PROMPT - All lines from the start of the listing below through the line containing "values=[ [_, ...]" are to be written out again exactly, and no others.

AVAILABLE DATA -

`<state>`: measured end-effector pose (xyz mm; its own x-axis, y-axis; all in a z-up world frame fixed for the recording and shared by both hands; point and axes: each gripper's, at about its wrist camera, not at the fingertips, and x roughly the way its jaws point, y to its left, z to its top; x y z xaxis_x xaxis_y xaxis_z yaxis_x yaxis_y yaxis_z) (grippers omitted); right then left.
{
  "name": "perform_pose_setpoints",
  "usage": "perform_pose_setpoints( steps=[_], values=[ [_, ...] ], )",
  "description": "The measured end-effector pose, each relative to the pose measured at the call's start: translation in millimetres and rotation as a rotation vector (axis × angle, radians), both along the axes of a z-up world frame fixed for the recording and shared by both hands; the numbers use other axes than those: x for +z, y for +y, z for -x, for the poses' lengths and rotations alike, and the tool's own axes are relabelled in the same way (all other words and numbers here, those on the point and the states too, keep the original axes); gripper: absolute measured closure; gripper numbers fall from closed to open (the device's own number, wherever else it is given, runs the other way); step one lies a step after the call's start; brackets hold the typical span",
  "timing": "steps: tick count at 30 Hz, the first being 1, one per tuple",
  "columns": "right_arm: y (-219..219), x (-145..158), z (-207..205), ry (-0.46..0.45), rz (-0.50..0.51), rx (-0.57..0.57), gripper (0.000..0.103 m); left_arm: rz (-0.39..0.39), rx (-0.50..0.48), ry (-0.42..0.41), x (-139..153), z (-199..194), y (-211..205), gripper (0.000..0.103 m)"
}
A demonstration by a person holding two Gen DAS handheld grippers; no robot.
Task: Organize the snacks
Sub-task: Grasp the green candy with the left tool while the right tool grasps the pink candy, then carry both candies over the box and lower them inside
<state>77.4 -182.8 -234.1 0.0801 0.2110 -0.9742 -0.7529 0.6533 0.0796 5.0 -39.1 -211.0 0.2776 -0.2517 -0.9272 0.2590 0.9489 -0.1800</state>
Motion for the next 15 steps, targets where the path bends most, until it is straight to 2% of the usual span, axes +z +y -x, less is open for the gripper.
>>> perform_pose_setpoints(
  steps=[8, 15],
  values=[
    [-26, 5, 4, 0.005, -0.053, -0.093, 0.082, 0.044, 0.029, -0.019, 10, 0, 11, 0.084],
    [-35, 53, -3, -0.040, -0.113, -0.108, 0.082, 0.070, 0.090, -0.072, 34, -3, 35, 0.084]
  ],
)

RESPONSE AREA -
`<state>`: measured end-effector pose (xyz mm; its own x-axis, y-axis; all in a z-up world frame fixed for the recording and shared by both hands; point and axes: each gripper's, at about its wrist camera, not at the fingertips, and x roughly the way its jaws point, y to its left, z to its top; x y z xaxis_x xaxis_y xaxis_z yaxis_x yaxis_y yaxis_z) (grippers omitted); right then left.
{
  "name": "perform_pose_setpoints",
  "usage": "perform_pose_setpoints( steps=[_], values=[ [_, ...] ], )",

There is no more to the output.